**Aim of the task:**
Check each line of the entries for "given" and report the ones that have it.

**Source records:**
+---+

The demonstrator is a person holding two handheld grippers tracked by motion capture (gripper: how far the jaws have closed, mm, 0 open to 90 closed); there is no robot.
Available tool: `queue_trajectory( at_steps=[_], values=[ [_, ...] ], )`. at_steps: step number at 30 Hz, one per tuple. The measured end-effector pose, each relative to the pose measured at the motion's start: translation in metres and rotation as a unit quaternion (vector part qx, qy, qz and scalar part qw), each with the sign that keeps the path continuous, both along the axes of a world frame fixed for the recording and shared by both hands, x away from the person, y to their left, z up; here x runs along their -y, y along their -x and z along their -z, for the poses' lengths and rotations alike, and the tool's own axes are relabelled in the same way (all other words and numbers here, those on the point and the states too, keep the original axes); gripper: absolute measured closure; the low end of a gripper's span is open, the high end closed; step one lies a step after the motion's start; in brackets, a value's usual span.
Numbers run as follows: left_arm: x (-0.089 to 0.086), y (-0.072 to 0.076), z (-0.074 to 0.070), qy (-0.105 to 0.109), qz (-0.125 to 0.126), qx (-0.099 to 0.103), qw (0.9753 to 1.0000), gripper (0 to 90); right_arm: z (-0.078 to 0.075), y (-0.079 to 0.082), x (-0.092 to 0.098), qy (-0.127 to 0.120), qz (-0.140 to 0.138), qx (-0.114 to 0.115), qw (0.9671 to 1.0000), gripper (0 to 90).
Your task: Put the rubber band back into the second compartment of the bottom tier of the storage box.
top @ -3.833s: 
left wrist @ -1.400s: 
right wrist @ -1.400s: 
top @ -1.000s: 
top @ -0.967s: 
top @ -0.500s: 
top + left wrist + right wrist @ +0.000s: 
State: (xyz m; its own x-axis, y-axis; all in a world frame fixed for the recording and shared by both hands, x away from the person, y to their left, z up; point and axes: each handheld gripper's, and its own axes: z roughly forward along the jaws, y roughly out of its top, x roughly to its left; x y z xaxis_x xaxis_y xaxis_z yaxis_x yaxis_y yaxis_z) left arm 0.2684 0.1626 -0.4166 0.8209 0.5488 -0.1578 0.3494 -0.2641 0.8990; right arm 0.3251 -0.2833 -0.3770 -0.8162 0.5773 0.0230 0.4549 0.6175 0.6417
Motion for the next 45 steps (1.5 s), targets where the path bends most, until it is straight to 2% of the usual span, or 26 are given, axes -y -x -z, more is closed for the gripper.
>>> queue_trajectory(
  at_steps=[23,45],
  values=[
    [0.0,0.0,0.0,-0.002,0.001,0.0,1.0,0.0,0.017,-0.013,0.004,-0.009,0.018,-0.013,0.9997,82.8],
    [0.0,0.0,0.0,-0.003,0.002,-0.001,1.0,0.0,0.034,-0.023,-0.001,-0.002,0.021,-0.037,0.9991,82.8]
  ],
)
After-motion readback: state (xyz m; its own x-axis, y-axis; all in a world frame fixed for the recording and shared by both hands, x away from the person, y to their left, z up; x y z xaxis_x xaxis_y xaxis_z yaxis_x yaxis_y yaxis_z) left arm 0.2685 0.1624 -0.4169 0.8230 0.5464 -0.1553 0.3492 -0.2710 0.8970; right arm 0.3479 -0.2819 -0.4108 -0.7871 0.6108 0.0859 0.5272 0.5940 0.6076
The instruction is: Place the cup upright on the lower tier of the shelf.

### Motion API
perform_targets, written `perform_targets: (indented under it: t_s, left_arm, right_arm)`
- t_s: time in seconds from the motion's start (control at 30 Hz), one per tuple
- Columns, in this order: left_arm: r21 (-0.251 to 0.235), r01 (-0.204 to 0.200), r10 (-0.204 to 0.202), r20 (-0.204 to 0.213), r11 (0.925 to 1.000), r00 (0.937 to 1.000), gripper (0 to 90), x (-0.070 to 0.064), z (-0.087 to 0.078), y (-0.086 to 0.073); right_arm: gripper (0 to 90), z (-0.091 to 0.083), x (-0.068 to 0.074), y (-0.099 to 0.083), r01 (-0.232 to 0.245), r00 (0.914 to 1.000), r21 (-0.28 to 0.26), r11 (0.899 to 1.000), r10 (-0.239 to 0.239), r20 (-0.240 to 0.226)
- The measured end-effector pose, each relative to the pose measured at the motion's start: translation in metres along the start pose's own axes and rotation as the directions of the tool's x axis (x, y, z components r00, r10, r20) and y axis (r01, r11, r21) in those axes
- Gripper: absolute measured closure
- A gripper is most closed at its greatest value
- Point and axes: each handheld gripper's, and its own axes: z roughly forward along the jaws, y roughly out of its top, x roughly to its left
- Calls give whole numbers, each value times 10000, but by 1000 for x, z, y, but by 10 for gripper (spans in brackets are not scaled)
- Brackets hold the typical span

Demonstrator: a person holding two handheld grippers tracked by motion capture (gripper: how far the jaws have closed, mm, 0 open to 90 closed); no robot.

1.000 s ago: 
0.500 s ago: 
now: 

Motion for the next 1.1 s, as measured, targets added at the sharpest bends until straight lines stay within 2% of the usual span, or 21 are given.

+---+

**Answer to this problem:**
Motion for the next 45 steps (1.5 s), targets where the path bends most, until it is straight to 2% of the usual span, or 26 are given, axes -y -x -z, more is closed for the gripper.
Motion for the next 1.1 s, as measured, targets added at the sharpest bends until straight lines stay within 2% of the usual span, or 21 are given.

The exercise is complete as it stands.